London: The simmering showdown between Prime Minister Boris Johnson and Britain’s Parliament over Brexit came to a head as lawmakers delivered three defeats to the government’s plans for leaving the European Union.
In a session that ran well past midnight, Parliament enacted a law to block a no-deal Brexit next month, ordered the government to release private communications about its Brexit plans and rejected Boris Johnson’s call for a snap election to break the political deadlock.
Parliament was then suspended – or prorogued – at the government’s request until October 14, a drastic move that gives Johnson a respite from rebellious lawmakers as he plots his next move. Opponents accuse him of trying to avoid democratic scrutiny.
What is usually a solemn, formal prorogation ceremony erupted into raucous scenes as opposition lawmakers in the House of Commons chamber shouted ‘Shame on you’ and held up signs reading ‘Silenced’.
Commons Speaker John Bercow expressed his displeasure at Parliament’s suspension. “This is not a standard or normal prorogation. It’s one of the longest for decades and it represents an act of executive fiat,” said Bercow.
The prime minister has had a turbulent week since Parliament returned from its summer break September 3. Boris Johnson kicked 21 lawmakers out of the Conservative group in Parliament after they sided with the opposition, and saw two ministers quit his government – one of them his own brother.
Parliament’s suspension ended a day of blows to the embattled Johnson.
First an opposition-backed measure designed to stop Britain from crashing out of the EU, October 31 without a divorce deal became law after receiving the formal assent of Queen Elizabeth II. The law compels the government to ask the EU for a three-month delay if no deal has been agreed by October 19.
Johnson said the country’s delayed exit must happen at the end of October, with or without a divorce agreement to smooth the way.

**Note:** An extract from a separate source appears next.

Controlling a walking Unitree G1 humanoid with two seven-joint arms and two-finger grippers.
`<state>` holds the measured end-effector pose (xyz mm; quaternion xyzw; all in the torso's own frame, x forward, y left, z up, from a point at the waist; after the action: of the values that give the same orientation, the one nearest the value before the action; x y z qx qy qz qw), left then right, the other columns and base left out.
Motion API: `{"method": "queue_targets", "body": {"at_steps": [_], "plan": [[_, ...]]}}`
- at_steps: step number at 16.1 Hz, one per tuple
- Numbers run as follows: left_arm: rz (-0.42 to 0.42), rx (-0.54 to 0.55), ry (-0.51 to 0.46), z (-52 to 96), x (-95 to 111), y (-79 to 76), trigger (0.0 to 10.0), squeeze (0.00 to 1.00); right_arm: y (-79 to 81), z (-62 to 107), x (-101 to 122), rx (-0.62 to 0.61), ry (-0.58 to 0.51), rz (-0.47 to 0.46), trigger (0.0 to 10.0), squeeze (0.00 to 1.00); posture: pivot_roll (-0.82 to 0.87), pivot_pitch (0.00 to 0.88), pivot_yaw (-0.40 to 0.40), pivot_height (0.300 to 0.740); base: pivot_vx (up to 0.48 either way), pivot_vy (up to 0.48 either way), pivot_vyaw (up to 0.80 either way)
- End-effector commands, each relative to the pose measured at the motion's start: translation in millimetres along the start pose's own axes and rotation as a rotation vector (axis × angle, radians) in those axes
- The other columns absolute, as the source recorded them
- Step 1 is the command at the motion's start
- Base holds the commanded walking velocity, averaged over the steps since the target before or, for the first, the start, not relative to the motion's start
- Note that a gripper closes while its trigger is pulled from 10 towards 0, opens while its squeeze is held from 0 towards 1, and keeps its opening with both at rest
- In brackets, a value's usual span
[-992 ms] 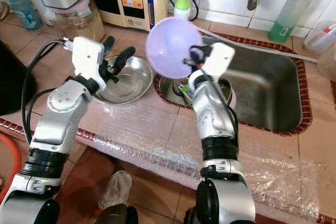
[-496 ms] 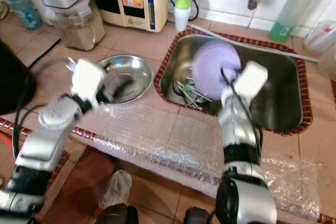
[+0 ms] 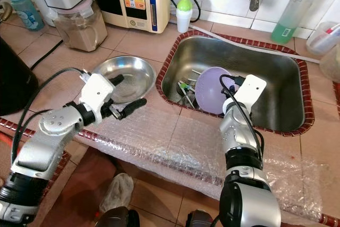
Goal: Kitchen organization
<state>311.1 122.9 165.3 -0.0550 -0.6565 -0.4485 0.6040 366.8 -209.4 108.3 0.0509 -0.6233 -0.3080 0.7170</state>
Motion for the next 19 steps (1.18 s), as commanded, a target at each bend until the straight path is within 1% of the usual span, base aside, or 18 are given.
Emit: {"method": "queue_targets", "body": {"at_steps": [1,2,4,5,7,8,9,10,11,12,13,14,15,16,17,18,19], "plan": [[-0.003,-0.016,-0.001,0.2,2,1.4,10.0,1.00,-0.1,5.1,-20,0.042,0.066,0.003,10.0,1.00,0.05,0.099,0.050,0.740,0.000,0.000,0.00],[-0.001,-0.017,0.000,0.3,1,1.8,10.0,1.00,2.9,4.9,-19,0.066,0.059,0.022,10.0,1.00,0.05,0.099,0.050,0.740,0.000,0.000,0.00],[0.005,-0.042,0.003,0.0,1,1.6,10.0,1.00,14.2,3.5,-13,0.137,0.054,-0.016,10.0,1.00,0.05,0.097,0.051,0.740,0.000,0.000,0.00],[0.003,-0.039,0.007,0.4,0,3.3,10.0,1.00,20.9,3.5,-7,0.178,0.021,-0.058,10.0,1.00,0.05,0.097,0.051,0.740,0.000,0.000,0.00],[-0.014,0.012,0.031,1.8,-4,12.8,10.0,1.00,34.4,5.4,8,0.268,-0.054,-0.089,10.0,1.00,0.05,0.094,0.048,0.740,0.000,0.000,0.00],[-0.023,0.078,0.048,2.8,-7,22.3,10.0,1.00,42.0,8.0,16,0.320,-0.099,-0.104,10.0,1.00,0.05,0.093,0.046,0.740,0.000,0.000,0.00],[-0.037,0.236,0.076,5.5,-11,43.3,10.0,1.00,53.9,14.8,25,0.417,-0.164,-0.079,10.0,1.00,0.05,0.092,0.041,0.740,0.000,0.000,0.00],[-0.037,0.266,0.084,6.4,-11,47.2,10.0,1.00,56.0,16.1,26,0.435,-0.168,-0.081,10.0,1.00,0.05,0.092,0.041,0.740,0.000,0.000,0.00],[-0.035,0.337,0.111,9.6,-15,56.0,10.0,1.00,61.3,20.0,27,0.477,-0.179,-0.072,10.0,1.00,0.05,0.092,0.041,0.740,0.000,0.000,0.00],[-0.017,0.439,0.151,15.3,-22,67.8,10.0,1.00,70.1,26.9,27,0.549,-0.189,-0.048,10.0,1.00,0.05,0.090,0.037,0.740,0.000,0.000,0.00],[0.041,0.513,0.189,20.9,-30,74.8,10.0,1.00,77.0,34.1,26,0.610,-0.211,0.021,10.0,1.00,0.05,0.090,0.037,0.740,0.000,0.000,0.00],[0.071,0.541,0.212,24.1,-35,77.3,10.0,1.00,80.5,38.0,24,0.644,-0.216,0.057,10.0,1.00,0.05,0.091,0.037,0.740,0.000,0.000,0.00],[0.082,0.555,0.226,25.7,-39,78.2,10.0,1.00,81.5,39.6,21,0.656,-0.208,0.082,10.0,1.00,0.05,0.090,0.037,0.740,0.000,0.000,0.00],[0.106,0.580,0.249,28.0,-45,79.8,10.0,1.00,81.8,42.4,15,0.673,-0.198,0.142,10.0,1.00,0.05,0.090,0.038,0.740,0.000,0.000,0.00],[0.113,0.584,0.255,28.3,-46,80.1,10.0,1.00,79.5,42.1,13,0.665,-0.190,0.158,10.0,1.00,0.05,0.090,0.038,0.740,0.000,0.000,0.00],[0.112,0.589,0.256,27.9,-46,80.3,10.0,1.00,76.7,41.4,12,0.657,-0.187,0.200,10.0,1.00,0.05,0.090,0.038,0.740,0.000,0.000,0.00],[0.114,0.591,0.258,27.2,-46,81.0,10.0,1.00,76.9,41.1,5,0.685,-0.172,0.386,10.0,1.00,0.05,0.088,0.041,0.740,0.000,0.000,0.00]]}}
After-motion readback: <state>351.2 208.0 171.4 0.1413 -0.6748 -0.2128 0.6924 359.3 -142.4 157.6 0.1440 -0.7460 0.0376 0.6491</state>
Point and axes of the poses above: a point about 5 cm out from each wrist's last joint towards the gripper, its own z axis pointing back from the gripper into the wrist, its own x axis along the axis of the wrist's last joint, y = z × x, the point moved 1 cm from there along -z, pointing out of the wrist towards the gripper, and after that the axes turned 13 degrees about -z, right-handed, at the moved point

But many lawmakers fear a no-deal Brexit would be economically devastating, and are determined to stop him. “I will not ask for another delay,” Johnson said. But he has few easy ways out of it.
Johnson’s options – all of them extreme – include disobeying the law, which could land him in court or even prison, and resigning so that someone else would have to ask for a delay.

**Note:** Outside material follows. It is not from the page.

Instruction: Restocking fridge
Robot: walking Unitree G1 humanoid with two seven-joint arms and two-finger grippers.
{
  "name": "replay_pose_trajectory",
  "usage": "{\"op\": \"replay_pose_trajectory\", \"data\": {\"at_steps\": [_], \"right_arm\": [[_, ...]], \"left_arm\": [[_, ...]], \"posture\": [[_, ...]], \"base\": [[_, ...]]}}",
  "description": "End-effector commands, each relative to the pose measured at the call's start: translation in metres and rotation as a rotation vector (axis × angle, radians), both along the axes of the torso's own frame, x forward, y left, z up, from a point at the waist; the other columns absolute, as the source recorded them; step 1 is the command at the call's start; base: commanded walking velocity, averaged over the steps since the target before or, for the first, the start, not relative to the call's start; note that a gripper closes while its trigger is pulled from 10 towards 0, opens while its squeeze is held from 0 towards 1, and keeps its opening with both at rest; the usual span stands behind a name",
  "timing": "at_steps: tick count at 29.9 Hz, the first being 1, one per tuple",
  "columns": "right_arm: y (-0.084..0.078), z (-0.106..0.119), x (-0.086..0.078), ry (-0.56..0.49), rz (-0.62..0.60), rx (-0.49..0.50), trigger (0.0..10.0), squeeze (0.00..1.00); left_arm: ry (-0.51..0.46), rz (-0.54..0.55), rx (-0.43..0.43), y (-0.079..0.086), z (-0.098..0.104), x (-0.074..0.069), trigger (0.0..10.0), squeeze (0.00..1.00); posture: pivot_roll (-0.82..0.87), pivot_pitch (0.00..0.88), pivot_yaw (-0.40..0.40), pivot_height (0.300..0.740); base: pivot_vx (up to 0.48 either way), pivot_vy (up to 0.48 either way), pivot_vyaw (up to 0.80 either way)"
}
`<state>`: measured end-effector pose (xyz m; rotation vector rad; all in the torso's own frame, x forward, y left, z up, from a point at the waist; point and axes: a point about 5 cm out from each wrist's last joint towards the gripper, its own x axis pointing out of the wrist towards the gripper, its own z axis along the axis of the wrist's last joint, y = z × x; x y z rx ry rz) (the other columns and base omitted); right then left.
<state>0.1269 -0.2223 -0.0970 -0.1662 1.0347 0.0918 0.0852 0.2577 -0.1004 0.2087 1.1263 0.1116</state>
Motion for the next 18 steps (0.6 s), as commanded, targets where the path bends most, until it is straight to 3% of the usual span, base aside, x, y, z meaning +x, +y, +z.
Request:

Then, early Tuesday, lawmakers rebuffed, for a second time, Johnson’s request for an early election, which he said was ‘the only way to break the deadlock in the House’.
Opposition parties voted against the measure or abstained, denying Johnson the two-thirds majority he needed. They want to make sure a no-deal departure is blocked before agreeing to an election.
“We’re eager for an election, but as keen as we are we, we are not prepared to inflict the disaster of a no deal on our communities, our jobs, our services, or indeed our rights,” Labour Party leader Jeremy Corbyn said.
It should be stated here that Johnson had earlier acknowledged Monday that a no-deal Brexit ‘would be a failure of statecraft’ for which he would be partially to blame.